What kinds of “topics” does topic modeling actually produce?

I’m having an interesting discussion with Lisa Rhody about the significance of topic modeling at different scales that I’d like to follow up with some examples.

I’ve been doing topic modeling on collections of eighteenth- and nineteenth-century volumes, using volumes themselves as the “documents” being modeled. Lisa has been pursuing topic modeling on a collection of poems, using individual poems as the documents being modeled.

The math we’re using is probably similar. I believe Lisa is using MALLET. I’m using a version of Latent Dirichlet Allocation that I wrote in Java so I could tinker with it.

But the interesting question we’re exploring is this: How does the meaning of LDA change when it’s applied to writing at different scales of granularity? Lisa’s documents (poems) are a typical size for LDA: this technique is often applied to identify topics in newspaper articles, for instance.
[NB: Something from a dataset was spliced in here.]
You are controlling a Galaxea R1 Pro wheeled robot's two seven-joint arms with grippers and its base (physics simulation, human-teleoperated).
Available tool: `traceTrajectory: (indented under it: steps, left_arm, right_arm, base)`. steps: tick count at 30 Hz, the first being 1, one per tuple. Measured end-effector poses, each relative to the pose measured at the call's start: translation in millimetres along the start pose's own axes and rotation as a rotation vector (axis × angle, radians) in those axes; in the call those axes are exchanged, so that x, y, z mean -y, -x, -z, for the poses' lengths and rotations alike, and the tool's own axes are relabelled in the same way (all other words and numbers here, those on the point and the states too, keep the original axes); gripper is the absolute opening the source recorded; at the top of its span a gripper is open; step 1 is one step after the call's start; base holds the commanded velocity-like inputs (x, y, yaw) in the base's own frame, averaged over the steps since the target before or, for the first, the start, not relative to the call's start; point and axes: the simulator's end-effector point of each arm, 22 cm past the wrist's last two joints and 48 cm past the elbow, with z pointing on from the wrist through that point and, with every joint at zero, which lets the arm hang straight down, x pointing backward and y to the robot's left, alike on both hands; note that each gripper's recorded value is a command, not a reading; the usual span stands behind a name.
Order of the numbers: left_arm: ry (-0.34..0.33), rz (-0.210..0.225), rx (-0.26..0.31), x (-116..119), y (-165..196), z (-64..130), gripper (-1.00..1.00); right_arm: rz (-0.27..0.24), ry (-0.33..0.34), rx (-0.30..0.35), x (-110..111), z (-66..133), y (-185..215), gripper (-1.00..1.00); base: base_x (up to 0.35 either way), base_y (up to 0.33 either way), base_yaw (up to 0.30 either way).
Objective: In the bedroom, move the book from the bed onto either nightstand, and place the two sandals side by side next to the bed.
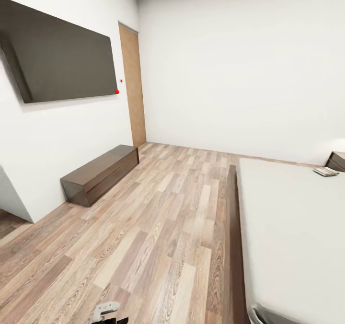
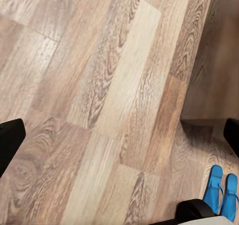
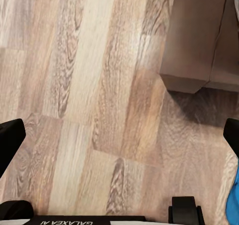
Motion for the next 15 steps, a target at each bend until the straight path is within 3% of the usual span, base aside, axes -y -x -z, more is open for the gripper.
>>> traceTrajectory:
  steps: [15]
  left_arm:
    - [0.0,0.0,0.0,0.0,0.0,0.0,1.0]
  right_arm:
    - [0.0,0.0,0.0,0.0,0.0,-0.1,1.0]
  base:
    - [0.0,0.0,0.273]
This is a scale that seems roughly in keeping with the meaning of the word “topic.” We often assume that the topic of written discourse changes from paragraph to paragraph, “topic sentence” to “topic sentence.”

By contrast, I’m using documents (volumes) that are much larger than a paragraph, so how is it possible to produce topics as narrowly defined as this one?


This is based on a generically diverse collection of 1,782 19c volumes, not all of which are plotted here (only the volumes where the topic is most prominent are plotted; the gray line represents an aggregate frequency including unplotted volumes). The most prominent words in this topic are “mother, little, child, children, old, father, poor, boy, young, family.” It’s clearly a topic about familial relationships, and more specifically about parent-child relationships. But there aren’t a whole lot of books in my collection specifically about parent-child relationships! True, the most prominent books in the topic are A. F. Chamberlain’s The Child and Childhood in Folk Thought (1896) and Alice Earl Morse’s Child Life in Colonial Days (1899), but most of the rest of the prominent volumes are novels — by, for instance, Catharine Sedgwick, William Thackeray, Louisa May Alcott, and so on. Since few novels are exclusively about parent-child relations, how can the differences between novels help LDA identify this topic?

The answer is that the LDA algorithm doesn’t demand anything remotely like a one-to-one relationship between documents and topics. LDA uses the differences between documents to distinguish topics — but not by establishing a one-to-one mapping. On the contrary, every document contains a bit of every topic, although it contains them in different proportions. The numerical variation of topic proportions between documents provides a kind of mathematical leverage that distinguishes topics from each other.

The implication of this is that your documents can be considerably larger than the kind of granularity you’re trying to model. As long as the documents are small enough that the proportions between topics vary significantly from one document to the next, you’ll get the leverage you need to discriminate those topics. Thus you can model a collection of volumes and get topics that are not mere “subject classifications” for volumes.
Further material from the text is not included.